Stenoma inflata

Scientific classification
- Domain: Eukaryota
- Kingdom: Animalia
- Phylum: Arthropoda
- Class: Insecta
- Order: Lepidoptera
- Family: Depressariidae
- Genus: Stenoma
- Species: S. inflata
- Binomial name: Stenoma inflata (Butler, 1877)
- Synonyms: Cryptolechia inflata Butler, 1877; Stenoma delenita Meyrick, 1915; Gonioterma stella Busck, 1911;

= Stenoma inflata =

- Authority: (Butler, 1877)
- Synonyms: Cryptolechia inflata Butler, 1877, Stenoma delenita Meyrick, 1915, Gonioterma stella Busck, 1911

Species of moth

Stenoma inflata is a moth of the family Depressariidae. It is found in the Amazon region and French Guiana.

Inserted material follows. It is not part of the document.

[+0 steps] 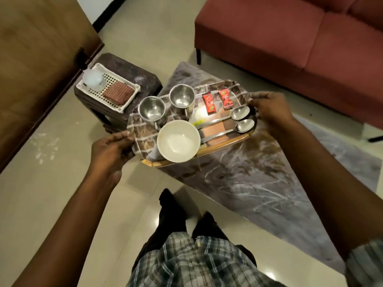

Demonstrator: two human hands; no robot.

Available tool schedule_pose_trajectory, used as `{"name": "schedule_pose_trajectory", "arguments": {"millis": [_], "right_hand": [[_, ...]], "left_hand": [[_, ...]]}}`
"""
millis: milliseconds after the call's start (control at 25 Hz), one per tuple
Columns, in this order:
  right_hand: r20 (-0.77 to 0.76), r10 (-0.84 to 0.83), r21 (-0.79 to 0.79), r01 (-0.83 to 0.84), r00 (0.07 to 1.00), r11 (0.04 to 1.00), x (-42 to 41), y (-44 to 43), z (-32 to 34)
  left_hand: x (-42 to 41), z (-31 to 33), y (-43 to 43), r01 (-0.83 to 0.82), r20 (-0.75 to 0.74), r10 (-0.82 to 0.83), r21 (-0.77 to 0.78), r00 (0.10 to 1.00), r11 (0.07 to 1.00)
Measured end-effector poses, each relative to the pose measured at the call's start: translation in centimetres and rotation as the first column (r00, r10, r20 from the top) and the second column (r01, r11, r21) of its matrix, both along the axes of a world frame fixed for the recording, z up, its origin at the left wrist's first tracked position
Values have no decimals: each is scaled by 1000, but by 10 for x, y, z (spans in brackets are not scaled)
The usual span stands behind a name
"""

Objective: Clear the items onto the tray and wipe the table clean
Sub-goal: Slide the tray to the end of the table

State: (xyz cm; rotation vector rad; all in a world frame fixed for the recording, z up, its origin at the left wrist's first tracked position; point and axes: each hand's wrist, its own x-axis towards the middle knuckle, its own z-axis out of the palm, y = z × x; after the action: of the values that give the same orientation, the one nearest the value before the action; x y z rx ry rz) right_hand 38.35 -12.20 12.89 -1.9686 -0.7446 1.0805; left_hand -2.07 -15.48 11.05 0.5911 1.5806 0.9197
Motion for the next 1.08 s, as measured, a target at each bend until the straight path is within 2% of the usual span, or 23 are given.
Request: {"name": "schedule_pose_trajectory", "arguments": {"millis": [320,600,760,960,1080], "right_hand": [[37,79,-33,-78,996,996,-52,148,-55],[84,253,-188,-234,964,954,-70,250,-132],[116,328,-229,-296,937,927,-76,292,-194],[110,338,-228,-308,935,924,-80,319,-259],[105,342,-248,-308,934,918,-84,327,-283]], "left_hand": [[-23,-67,40,-96,40,103,-159,994,983],[7,-147,71,-148,87,183,-312,979,938],[19,-198,91,-191,77,236,-377,969,906],[29,-244,105,-187,120,274,-474,954,860],[30,-261,113,-184,54,240,-485,969,855]]}}
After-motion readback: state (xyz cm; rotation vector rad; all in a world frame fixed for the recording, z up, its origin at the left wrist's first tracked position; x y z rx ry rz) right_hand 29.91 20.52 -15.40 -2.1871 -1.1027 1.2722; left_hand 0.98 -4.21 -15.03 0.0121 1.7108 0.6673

The wingspan is about 27 mm. The forewings are whitish brownish, faintly violet tinged, with scattered dark fuscous scales and with the costal edge ochreous whitish. The second discal stigma is very small and dark fuscous and there is a rather small suffused dark fuscous spot on the middle of the costa, and a larger triangular one at four-fifths, where a curved series of cloudy dark fuscous dots runs to the tornus. There is also a marginal series of blackish dots around the apex and termen. The hindwings are pale ochreous.